Individual bodyweights were recorded prior to dosing on Day 0 and on Days 7 and 14.
At the end of the study the animals were killed by cervical dislocation and subjected to gross pathological examination. This consisted of an external examination and opening of the abdominal and thoracic cavities for examination of major organs. The appearance of any macroscopic abnormalities was recorded. No tissues were retained.
Statistics:
No statistical analysis was performed.

Results and discussion

Preliminary study:
A preliminary study was performed in a single animal at 2000 mg/kg body weight.
Effect levels
Sex:
male/female
Dose descriptor:
LD50
Effect level:
> 2 000 mg/kg bw
Based on:
test mat.
Mortality:
No intercurrent deaths occured during the course of the study.
Clinical signs:
No signs of systemic toxicity were noted during the study.
Body weight:
All animals showed expected bodyweight gain during the study.
Gross pathology:
No abnormalities were recorded at necropsy.

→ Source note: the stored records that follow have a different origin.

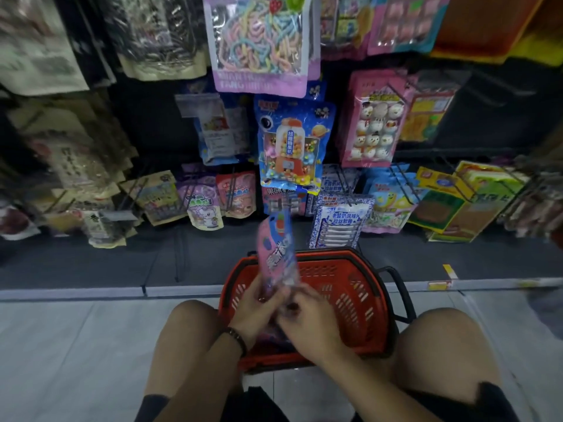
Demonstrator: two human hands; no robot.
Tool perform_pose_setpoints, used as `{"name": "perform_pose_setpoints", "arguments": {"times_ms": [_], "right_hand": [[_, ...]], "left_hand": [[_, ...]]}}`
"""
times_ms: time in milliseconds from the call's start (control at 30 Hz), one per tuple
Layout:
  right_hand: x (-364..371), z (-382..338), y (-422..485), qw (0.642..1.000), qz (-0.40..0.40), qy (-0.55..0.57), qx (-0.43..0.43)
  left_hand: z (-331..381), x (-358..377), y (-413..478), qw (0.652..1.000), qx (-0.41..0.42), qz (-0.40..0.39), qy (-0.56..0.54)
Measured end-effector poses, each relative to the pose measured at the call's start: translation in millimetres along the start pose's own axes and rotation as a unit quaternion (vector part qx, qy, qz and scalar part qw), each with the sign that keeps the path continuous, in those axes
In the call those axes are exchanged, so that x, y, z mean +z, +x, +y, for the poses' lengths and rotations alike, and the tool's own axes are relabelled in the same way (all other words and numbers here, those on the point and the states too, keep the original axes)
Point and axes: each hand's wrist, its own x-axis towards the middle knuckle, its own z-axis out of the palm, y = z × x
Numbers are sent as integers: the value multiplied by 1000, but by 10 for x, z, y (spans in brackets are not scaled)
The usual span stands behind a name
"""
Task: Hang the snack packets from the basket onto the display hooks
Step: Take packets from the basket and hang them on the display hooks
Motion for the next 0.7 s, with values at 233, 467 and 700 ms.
{"name": "perform_pose_setpoints", "arguments": {"times_ms": [233,467,700], "right_hand": [[-118,201,146,996,53,70,11],[-464,401,704,960,13,244,137],[-476,450,837,940,61,321,101]], "left_hand": [[18,-76,64,993,-35,95,-59],[-11,10,82,998,-18,54,-3],[68,45,218,981,77,178,0]]}}
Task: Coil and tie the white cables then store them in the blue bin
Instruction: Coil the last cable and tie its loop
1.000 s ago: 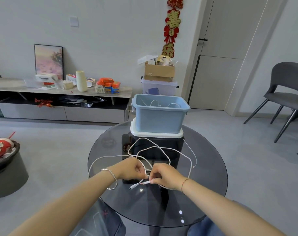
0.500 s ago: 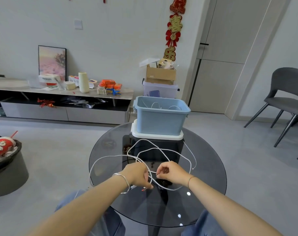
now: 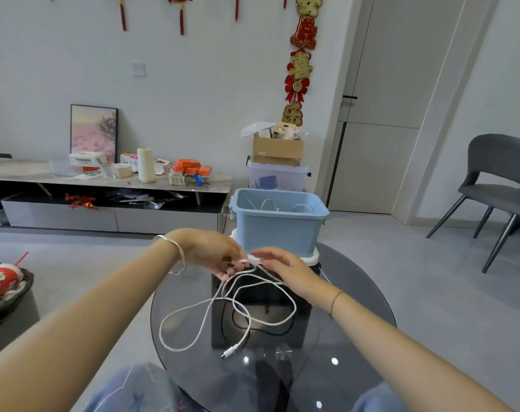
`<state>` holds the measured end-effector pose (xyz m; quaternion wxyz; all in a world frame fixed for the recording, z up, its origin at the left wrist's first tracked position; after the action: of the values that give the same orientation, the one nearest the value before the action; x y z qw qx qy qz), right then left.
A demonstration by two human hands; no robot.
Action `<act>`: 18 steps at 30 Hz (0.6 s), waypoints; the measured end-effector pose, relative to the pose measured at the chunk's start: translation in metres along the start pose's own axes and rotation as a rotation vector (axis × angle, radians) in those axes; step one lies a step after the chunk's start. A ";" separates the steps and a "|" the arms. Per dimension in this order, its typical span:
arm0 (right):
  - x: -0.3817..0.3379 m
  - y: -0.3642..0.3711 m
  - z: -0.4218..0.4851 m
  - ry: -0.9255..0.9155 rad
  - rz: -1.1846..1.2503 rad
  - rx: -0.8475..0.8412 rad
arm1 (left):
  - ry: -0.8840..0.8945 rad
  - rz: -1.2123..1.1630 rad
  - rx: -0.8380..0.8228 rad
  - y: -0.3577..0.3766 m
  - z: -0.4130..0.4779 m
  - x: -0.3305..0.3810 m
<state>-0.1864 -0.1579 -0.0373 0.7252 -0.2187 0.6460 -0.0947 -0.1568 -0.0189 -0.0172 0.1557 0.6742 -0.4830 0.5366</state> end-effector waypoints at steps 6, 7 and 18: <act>-0.095 -0.030 0.036 -0.269 -0.049 0.047 | 0.204 -0.256 0.227 -0.061 -0.042 0.087; -0.108 -0.037 0.043 -0.293 -0.027 0.070 | 0.251 -0.316 0.253 -0.068 -0.046 0.097; -0.184 -0.076 0.084 -0.436 0.273 0.291 | 0.678 -0.702 0.018 -0.075 -0.061 0.184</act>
<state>-0.1199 -0.1320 0.1667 0.8766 -0.0388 0.4781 -0.0387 -0.1384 -0.0272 0.1892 0.4700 0.5850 -0.1441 0.6450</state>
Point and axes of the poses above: each hand's wrist, its own z-axis towards the middle knuckle, its own y-axis out of the palm, x = y × z, the point moved 6 cm from there along z, towards the middle knuckle, and after that the axes turned 5 degrees about y, right-handed, at the moved point
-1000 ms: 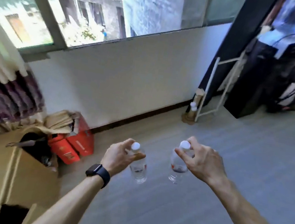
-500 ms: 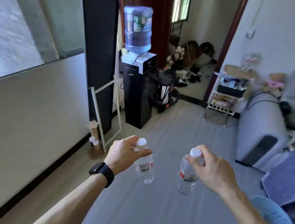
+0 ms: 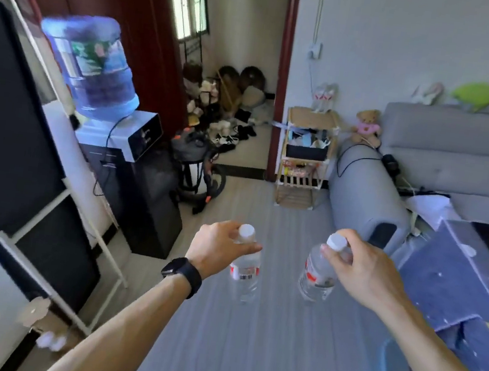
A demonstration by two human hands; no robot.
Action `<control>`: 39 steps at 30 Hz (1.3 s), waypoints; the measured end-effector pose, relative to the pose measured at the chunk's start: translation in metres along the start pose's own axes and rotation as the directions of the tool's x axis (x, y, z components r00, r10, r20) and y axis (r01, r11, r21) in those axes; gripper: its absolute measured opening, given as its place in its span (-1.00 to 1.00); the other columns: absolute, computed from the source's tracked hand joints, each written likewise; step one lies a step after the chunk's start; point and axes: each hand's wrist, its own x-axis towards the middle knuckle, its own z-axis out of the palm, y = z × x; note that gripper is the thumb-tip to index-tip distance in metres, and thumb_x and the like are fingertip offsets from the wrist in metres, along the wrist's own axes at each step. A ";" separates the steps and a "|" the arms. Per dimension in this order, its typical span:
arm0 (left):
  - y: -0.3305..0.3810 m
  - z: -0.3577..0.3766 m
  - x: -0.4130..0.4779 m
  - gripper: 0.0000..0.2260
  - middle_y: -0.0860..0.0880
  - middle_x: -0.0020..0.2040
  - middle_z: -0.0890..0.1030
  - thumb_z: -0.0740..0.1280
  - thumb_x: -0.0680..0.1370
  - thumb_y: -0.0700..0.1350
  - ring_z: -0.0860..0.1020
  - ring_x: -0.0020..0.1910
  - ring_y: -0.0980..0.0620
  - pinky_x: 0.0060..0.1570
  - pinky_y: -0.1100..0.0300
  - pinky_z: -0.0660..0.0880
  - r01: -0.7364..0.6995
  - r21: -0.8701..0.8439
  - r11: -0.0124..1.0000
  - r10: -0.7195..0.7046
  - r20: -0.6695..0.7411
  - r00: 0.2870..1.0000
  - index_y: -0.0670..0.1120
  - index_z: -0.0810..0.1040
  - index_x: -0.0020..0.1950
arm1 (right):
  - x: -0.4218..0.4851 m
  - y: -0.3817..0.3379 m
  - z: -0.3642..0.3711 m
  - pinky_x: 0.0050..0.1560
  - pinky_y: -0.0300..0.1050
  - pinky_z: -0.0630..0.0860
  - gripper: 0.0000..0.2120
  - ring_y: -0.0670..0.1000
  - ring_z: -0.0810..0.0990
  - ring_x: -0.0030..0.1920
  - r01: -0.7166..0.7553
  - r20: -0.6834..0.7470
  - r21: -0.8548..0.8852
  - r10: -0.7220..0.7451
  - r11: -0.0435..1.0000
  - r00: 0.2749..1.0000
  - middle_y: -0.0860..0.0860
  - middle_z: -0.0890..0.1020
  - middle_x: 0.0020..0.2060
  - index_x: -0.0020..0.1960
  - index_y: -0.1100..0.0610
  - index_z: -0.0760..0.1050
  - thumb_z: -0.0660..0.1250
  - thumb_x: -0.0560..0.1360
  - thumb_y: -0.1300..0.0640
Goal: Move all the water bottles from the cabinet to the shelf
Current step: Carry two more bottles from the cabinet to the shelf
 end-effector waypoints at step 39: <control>0.098 0.142 0.941 -0.52 0.27 -0.17 0.60 0.28 0.22 0.53 0.56 -0.16 0.19 -0.27 0.26 0.47 -0.100 0.211 0.972 0.076 0.117 0.990 0.34 0.45 0.04 | 0.888 0.251 0.096 -0.13 -0.03 0.53 -0.77 -0.04 0.63 -0.13 -0.069 0.008 0.219 0.068 0.973 0.998 -0.16 0.65 -0.18 0.02 -0.22 0.42 0.39 0.43 -0.20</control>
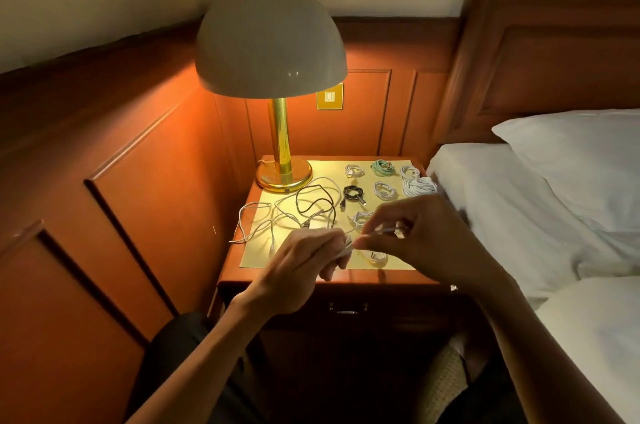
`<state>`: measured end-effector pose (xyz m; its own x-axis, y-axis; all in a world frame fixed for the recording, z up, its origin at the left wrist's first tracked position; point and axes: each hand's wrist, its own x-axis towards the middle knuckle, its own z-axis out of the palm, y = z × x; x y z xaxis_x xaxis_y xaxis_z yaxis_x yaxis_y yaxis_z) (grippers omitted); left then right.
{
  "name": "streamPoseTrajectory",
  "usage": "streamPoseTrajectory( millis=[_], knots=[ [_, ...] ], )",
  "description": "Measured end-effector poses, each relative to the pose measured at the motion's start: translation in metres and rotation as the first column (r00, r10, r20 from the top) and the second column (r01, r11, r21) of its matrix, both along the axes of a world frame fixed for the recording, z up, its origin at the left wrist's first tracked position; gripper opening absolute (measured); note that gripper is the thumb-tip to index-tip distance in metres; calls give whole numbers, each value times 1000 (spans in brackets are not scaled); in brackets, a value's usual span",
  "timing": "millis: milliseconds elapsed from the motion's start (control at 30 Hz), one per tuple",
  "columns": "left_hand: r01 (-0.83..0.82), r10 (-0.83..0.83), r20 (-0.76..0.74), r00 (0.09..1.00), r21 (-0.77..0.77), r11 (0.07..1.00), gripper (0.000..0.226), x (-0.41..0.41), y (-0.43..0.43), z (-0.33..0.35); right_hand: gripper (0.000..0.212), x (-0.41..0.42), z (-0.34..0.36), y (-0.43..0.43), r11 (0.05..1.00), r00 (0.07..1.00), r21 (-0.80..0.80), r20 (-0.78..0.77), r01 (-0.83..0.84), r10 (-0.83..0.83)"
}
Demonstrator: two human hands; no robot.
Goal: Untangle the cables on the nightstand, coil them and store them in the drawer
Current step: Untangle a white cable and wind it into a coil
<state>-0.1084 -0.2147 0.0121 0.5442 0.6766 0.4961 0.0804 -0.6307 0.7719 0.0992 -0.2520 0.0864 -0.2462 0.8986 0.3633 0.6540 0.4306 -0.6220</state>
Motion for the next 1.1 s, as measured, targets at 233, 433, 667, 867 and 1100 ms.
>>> streamPoseTrajectory(
  millis=[233,433,667,867,1100],
  knots=[
    [112,144,508,849,-440,891,34,16,-11,30,21,-36,-13,12,998,862,32,-503,-46,56],
    [-160,244,210,947,-350,923,51,8,1,23,17,-37,-37,13,998,920,61,-392,15,10],
    [-554,579,-9,815,281,784,50,11,-2,11,12,-28,-51,17,993,967,116,-255,7,24],
    [-546,581,11,814,359,757,56,8,12,8,27,-26,-52,18,988,982,154,-187,1,29],
    [-246,345,-202,917,395,885,55,0,20,2,14,7,-44,27,975,998,215,22,-62,59]
  ],
)
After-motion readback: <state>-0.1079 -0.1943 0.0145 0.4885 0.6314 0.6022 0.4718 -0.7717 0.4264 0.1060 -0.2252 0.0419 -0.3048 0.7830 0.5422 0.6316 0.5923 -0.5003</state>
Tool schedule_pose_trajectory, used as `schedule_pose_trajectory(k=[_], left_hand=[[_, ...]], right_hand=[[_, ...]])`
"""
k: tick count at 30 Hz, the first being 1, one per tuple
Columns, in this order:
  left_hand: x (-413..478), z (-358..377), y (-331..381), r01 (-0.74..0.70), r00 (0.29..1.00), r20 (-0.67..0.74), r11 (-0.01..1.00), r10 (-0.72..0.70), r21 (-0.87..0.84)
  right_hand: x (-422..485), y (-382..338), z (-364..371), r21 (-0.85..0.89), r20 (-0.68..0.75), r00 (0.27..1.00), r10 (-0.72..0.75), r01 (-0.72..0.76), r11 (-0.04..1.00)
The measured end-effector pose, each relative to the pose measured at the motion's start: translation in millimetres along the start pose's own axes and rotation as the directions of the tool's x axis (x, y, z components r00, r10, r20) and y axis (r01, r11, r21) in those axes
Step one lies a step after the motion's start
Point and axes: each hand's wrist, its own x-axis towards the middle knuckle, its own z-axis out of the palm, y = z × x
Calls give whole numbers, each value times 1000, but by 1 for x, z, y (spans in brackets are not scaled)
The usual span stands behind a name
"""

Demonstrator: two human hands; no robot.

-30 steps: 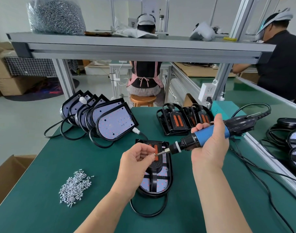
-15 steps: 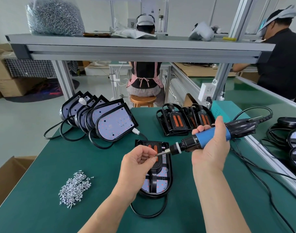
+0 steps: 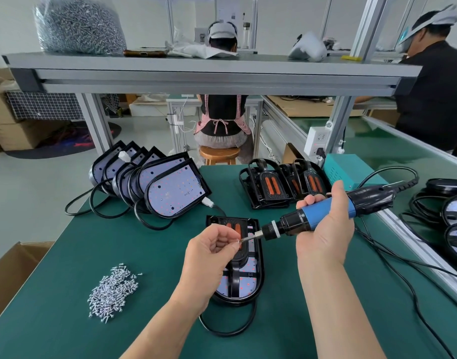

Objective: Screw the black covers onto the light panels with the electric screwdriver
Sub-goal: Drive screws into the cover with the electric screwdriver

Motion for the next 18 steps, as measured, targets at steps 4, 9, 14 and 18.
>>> schedule_pose_trajectory(k=[4, 9, 14, 18], left_hand=[[-1, 1, -1, -7, 1000, -5, 999, 7, 42], [-2, 1, -4, -61, 998, 18, 983, 59, 172], [-2, 1, -6, -66, 997, 46, 975, 58, 210], [-4, 3, -7, -95, 995, 40, 957, 88, 273]], right_hand=[[0, 1, -2, -14, -4, 1000, 8, -8, 1000], [3, 5, -2, -63, 51, 999, -2, 5, 998], [2, 17, 0, -139, 64, 991, -121, 128, 982], [7, 20, 4, -139, 32, 990, -136, 139, 980]])
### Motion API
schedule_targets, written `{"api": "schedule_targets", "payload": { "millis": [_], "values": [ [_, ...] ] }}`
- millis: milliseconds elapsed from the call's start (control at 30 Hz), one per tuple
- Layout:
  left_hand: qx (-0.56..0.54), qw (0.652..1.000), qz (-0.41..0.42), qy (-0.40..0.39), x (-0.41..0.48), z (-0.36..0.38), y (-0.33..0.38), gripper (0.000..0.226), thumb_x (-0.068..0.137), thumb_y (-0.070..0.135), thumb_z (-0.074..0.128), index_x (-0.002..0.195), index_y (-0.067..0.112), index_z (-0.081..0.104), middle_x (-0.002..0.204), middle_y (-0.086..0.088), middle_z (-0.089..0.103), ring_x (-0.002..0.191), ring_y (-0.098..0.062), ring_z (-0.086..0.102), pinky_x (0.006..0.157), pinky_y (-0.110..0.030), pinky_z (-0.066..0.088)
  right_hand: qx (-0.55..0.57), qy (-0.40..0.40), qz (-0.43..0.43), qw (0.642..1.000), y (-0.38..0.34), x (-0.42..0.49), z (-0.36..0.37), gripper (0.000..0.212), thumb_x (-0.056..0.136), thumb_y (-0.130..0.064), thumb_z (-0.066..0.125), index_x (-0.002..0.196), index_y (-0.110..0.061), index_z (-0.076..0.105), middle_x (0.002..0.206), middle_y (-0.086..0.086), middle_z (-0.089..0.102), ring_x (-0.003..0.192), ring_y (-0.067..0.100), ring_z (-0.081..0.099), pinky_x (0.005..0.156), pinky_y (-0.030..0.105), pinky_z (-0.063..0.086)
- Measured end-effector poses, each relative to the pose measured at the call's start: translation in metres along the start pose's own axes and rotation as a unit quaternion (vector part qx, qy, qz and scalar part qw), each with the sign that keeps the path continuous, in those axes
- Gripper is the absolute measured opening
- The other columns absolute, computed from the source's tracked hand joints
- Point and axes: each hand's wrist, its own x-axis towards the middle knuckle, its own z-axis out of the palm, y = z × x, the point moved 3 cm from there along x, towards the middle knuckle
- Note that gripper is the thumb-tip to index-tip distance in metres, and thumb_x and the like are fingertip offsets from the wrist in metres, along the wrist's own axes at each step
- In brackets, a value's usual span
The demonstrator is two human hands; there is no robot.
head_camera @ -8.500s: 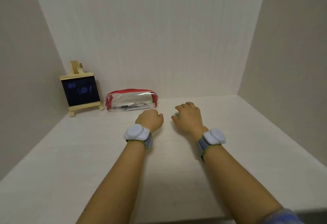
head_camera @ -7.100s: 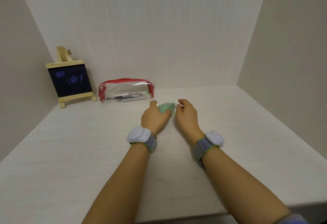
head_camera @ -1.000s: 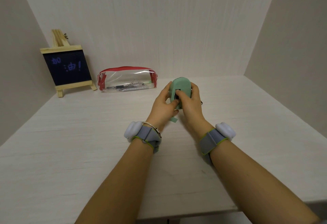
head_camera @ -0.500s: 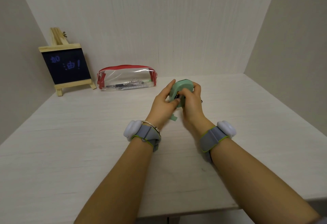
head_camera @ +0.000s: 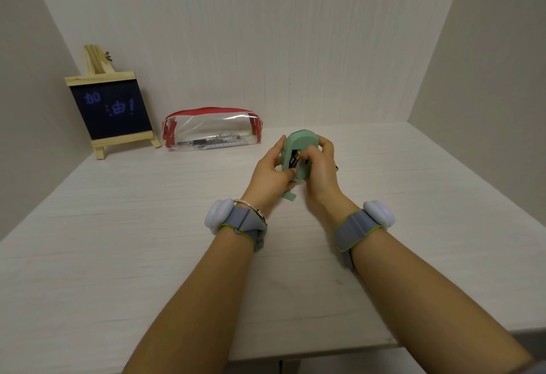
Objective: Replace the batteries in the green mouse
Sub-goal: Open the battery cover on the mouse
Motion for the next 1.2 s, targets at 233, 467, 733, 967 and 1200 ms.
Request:
{"api": "schedule_targets", "payload": {
  "millis": [233,467,733,967,1200],
  "values": [
    [-0.087,0.995,-0.033,0.021,-0.001,0.004,0.001,0.050,0.091,-0.004,0.051,0.136,0.016,0.046,0.115,-0.020,0.066,0.084,-0.021,0.068,0.058,-0.023,0.059,-0.238,-0.024,-0.182,0.954,0.000,-0.002,0.004,0.056,0.082,-0.019,0.060,0.133,-0.035,0.042,0.122,-0.005,0.047,0.120,0.018,0.047,0.100,0.035,0.044],
    [-0.100,0.993,-0.031,0.047,0.001,-0.002,-0.002,0.048,0.089,-0.005,0.055,0.131,0.017,0.048,0.116,-0.022,0.065,0.097,-0.030,0.067,0.071,-0.032,0.060,-0.355,0.007,-0.238,0.904,-0.001,-0.001,0.002,0.025,0.083,-0.022,0.066,0.107,-0.019,0.067,0.125,0.007,0.052,0.120,0.022,0.043,0.094,0.024,0.035],
    [-0.093,0.994,-0.042,0.045,0.003,-0.004,-0.007,0.051,0.086,-0.006,0.058,0.127,0.023,0.050,0.116,-0.022,0.065,0.103,-0.034,0.067,0.084,-0.045,0.058,-0.308,0.037,-0.236,0.921,-0.005,-0.006,0.002,0.012,0.081,-0.018,0.065,0.089,-0.016,0.057,0.089,-0.003,0.059,0.092,0.018,0.056,0.078,0.026,0.044],
    [-0.114,0.987,-0.074,0.090,0.010,-0.010,-0.015,0.055,0.089,-0.008,0.049,0.137,0.017,0.041,0.126,-0.020,0.059,0.108,-0.035,0.064,0.090,-0.049,0.055,-0.268,0.041,-0.199,0.942,-0.009,-0.009,0.000,0.011,0.079,-0.006,0.059,0.087,-0.012,0.062,0.069,-0.010,0.055,0.063,0.004,0.051,0.070,0.026,0.048],
    [-0.201,0.966,-0.070,0.150,0.015,-0.021,-0.022,0.056,0.085,-0.008,0.058,0.134,0.014,0.043,0.119,-0.017,0.063,0.105,-0.035,0.066,0.071,-0.034,0.060,-0.349,-0.112,-0.136,0.921,0.007,-0.011,0.009,0.015,0.071,-0.002,0.059,0.082,-0.008,0.067,0.065,0.001,0.056,0.058,0.011,0.048,0.061,0.027,0.045]
  ]
}}
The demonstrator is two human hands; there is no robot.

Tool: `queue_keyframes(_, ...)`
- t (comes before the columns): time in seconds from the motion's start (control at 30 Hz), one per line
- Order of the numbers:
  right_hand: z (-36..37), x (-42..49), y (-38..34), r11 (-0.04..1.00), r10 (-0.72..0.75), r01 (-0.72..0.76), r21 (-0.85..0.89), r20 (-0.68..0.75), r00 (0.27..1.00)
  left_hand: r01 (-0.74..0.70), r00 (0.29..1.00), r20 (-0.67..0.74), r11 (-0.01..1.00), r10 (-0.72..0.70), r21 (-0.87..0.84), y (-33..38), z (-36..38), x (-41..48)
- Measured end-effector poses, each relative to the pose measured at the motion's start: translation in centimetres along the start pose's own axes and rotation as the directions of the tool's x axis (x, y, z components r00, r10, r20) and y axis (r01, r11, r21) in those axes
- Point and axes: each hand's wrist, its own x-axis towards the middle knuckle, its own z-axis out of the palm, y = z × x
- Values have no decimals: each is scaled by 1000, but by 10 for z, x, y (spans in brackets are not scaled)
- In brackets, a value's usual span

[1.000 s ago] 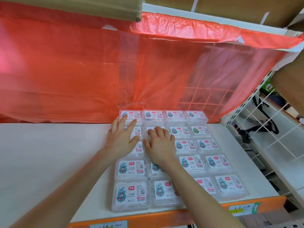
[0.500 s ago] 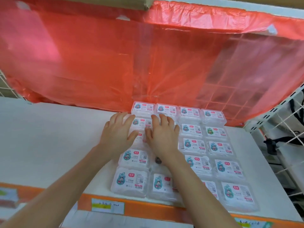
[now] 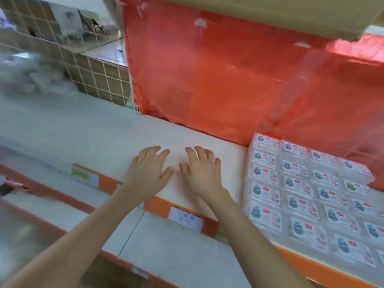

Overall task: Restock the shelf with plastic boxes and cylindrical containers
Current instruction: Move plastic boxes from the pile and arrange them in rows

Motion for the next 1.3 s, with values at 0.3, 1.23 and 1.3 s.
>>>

Applicant's summary and conclusion

Interpretation of results:
GHS criteria not met
Conclusions:
The acute, oral toxicity of the test material was assessed in accordance with OCED Guideline 401. The acute oral median lethal dose (LD50) of the test material, in the Sprague-Dawley CD strain rat was found to be greater than 2000 mg/kg bodyweight. As such, the test material does not meet the GHS criteria for classification.
Executive summary:

Guideline

A study was performed to assess the acute oral toxicity of the test material in the Sprague-Dawley CD strain rat. The method followed that in the OECD Guidelines for Testing of Chemicals No. 401 "Acute Oral Toxicity" (adopted 24 February 1987) and Method B1 of Commission Directive 92/69/EEC (which constitutes Annex V of Council Directive 67/548/EEC). The method also complies with the requirements of US Environmental Protection Agency (EPA) Toxic Substances Control Act (TSCA) and Australian Toxicology Guidelines.

Method

Following a range-finding study, a group of ten fasted animals (five males and five females) was given a single oral dose of test material as a solution in arachis oil B.P. at a dose level of 2000 mg/kg bodyweight. The animals were observed for fourteen days after the day of dosing and were then killed and subjected to gross pathological examination.

Results

There were no deaths. No signs of systemic toxicity were noted during the study.

All animals showed expected bodyweight gain during the study.

No abnormalities were noted at necropsy.

The acute oral median lethal dose (LD5O) of the test material in the Sprague-Dawley CD strain rat was found to be greater than 2000 mg/kg bodyweight.